Miskin Phone box
The Phone box in the centre of Miskin is a grade 2 listed building
The iconic red telephone kiosk design was the result of a competition in 1924 to design a telephone box suitable for London Metropolitan Boroughs. A design by Giles Gilbert Scott, a British Architect, was chosen.
The box, to be known as the K2 was first deployed in London in 1926. The Post Office suggested it be painted red.
The K6 was introduced in 1935, designed to commemorate the silver jubilee of King George V. It was a smaller version of the K2, and went on to be installed prolifically around the country. It is the most recognised and iconic telephone box, that many people around the world are familiar with. The Miskin phone box is a K6 type.

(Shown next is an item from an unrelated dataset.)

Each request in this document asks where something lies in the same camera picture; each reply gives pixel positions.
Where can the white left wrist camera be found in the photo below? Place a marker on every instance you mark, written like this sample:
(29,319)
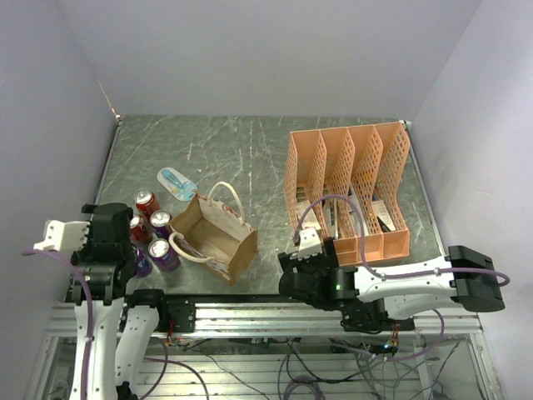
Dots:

Whilst this box has embossed George VI crowns (which date from 1936 onwards) this box was actually not installed until 1955, by which time Queen Elizabeth had been on the throne for 3 years.
In 2021 the ownership of the box was transferred to Pontyclun Community Council who in conjunction with local volunteers are repurposing it to house a community defibrilator.
Across the road from the telephone kiosk you can also find a Post box dating back to George V (1910-1936).
It is a Caron Company B size post box and if you look closely on top is what is left from a sign holder. It is not known whether this post box had a sign on it, but where they did these usually gave directions to the nearest post office.